Task directions: Exactness is required throughout. Return every record once more.

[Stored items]
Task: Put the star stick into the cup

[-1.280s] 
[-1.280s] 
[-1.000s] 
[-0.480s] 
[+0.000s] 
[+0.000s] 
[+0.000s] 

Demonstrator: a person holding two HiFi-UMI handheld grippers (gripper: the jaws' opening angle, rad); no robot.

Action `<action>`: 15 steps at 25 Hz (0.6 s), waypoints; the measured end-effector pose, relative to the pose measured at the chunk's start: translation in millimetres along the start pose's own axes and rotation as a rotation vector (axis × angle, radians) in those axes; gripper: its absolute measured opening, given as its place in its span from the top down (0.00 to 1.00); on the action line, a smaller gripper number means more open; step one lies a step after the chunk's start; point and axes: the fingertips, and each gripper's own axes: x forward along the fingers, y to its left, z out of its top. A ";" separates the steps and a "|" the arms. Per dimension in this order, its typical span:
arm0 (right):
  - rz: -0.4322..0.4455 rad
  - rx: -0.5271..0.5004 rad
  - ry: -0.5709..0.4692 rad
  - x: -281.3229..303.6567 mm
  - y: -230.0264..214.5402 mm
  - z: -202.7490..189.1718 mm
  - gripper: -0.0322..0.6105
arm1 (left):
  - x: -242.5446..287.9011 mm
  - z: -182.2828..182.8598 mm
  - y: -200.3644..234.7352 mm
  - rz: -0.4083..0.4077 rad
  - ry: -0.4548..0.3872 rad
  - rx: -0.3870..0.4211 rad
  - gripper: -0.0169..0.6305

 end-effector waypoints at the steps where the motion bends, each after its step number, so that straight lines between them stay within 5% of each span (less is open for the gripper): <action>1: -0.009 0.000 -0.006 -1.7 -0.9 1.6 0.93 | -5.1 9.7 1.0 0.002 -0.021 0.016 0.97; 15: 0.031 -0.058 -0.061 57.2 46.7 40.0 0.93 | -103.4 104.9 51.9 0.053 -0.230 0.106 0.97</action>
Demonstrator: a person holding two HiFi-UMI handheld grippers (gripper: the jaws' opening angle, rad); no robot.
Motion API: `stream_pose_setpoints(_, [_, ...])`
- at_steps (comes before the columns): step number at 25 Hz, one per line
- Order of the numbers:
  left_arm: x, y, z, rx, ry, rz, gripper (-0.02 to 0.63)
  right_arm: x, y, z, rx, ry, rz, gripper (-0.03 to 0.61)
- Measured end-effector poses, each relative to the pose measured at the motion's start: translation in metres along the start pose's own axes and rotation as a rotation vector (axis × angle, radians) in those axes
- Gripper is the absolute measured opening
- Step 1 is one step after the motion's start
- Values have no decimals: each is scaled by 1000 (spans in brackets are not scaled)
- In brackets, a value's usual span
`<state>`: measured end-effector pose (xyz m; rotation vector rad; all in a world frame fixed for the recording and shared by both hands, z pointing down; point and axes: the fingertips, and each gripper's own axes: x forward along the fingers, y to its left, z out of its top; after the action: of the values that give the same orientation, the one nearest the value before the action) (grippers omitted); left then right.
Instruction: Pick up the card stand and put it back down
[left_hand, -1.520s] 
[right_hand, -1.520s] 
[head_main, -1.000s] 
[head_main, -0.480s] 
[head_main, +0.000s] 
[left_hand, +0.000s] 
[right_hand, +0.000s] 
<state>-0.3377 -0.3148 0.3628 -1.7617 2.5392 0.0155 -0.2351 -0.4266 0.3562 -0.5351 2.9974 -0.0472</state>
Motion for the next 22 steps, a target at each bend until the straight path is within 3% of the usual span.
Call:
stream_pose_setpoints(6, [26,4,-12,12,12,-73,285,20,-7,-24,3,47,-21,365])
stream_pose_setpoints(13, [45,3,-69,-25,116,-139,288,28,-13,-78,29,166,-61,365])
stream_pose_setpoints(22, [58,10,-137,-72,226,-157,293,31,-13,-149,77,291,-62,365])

Worked solution:
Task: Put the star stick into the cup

[-1.280s] 
[-1.280s] 
[-1.000s] 
[-0.480s] 
[+0.000s] 
[+0.000s] 
[+0.000s] 

Demonstrator: a person holding two HiFi-UMI handheld grippers (gripper: the jaws' opening angle, rad); no robot.

Action `<action>`: 15 steps at 25 Hz (0.6 s), waypoints; the measured end-effector pose, relative to the pose measured at the chunk's start: translation in millimetres along the start pose's own axes and rotation as a rotation vector (axis × angle, radians) in those axes; gripper: its absolute measured opening, given as its place in its span from the top down (0.00 to 1.00); on the action line, a smaller gripper number means more open; step one lies a step after the chunk's start; point and axes: the fingertips, and each gripper's own axes: x forward along the fingers, y to its left, z out of its top. A ";" separates the steps and a "|" the arms. Per dimension in this order, its typical span:
arm0 (right):
  - rz: -0.4322..0.4455 rad
  - rx: -0.5271..0.5004 rad
  - ry: -0.5709..0.4692 rad
  - x: -281.3229..303.6567 mm
  - y: -230.0264..214.5402 mm
  - z: -202.7490..189.1718 mm
  - gripper: -0.0322..0.6105
arm1 (left):
  - x: -242.5446..287.9011 mm
  - z: -182.2828..182.8598 mm
  - y: -200.3644..234.7352 mm
  - rz: -0.4083..0.4077 rad
  - ry: -0.4548..0.3872 rad
  - rx: -0.3870..0.4211 rad
  - gripper: -0.0169..0.6305

 end-effector waypoints at the steps where the motion bends, each after its step number, so that straight lines between them stay within 5% of each span (less is open for the gripper): <action>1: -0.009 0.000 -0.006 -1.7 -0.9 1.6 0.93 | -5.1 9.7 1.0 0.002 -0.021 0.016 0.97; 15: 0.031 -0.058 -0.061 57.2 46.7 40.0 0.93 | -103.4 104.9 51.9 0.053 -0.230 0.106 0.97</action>
Demonstrator: a person holding two HiFi-UMI handheld grippers (gripper: the jaws' opening angle, rad); no robot.
Motion API: `stream_pose_setpoints(_, [_, ...])`
- at_steps (comes before the columns): step number at 25 Hz, one per line
- Order of the numbers:
  left_arm: x, y, z, rx, ry, rz, gripper (-0.02 to 0.63)
  right_arm: x, y, z, rx, ry, rz, gripper (-0.03 to 0.61)
- Measured end-effector poses, each relative to the pose measured at the motion's start: translation in metres along the start pose's own axes and rotation as a rotation vector (axis × angle, radians) in those axes
- Gripper is the absolute measured opening
- Step 1 is one step after the motion's start
- Values have no decimals: each is scaled by 1000 (spans in brackets are not scaled)
- In brackets, a value's usual span
`<state>`: measured end-effector pose (xyz m; rotation vector rad; all in a world frame fixed for the recording and shared by both hands, z pointing down; point and axes: the fingertips, and each gripper's own axes: x forward along the fingers, y to its left, z out of its top; after the action: of the values that give the same orientation, the one nearest the value before the action) (grippers omitted); left then right.
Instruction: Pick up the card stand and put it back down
[left_hand, -1.520s] 
[right_hand, -1.520s] 
[head_main, -1.000s] 
[head_main, -0.480s] 
[head_main, +0.000s] 
[left_hand, +0.000s] 
[right_hand, +0.000s] 
<state>-0.3377 -0.3148 0.3628 -1.7617 2.5392 0.0155 -0.2351 -0.4266 0.3562 -0.5351 2.9974 -0.0472</state>
Motion for the next 22 steps, a target at each bend until the straight path is within 3% of the usual span.
Call:
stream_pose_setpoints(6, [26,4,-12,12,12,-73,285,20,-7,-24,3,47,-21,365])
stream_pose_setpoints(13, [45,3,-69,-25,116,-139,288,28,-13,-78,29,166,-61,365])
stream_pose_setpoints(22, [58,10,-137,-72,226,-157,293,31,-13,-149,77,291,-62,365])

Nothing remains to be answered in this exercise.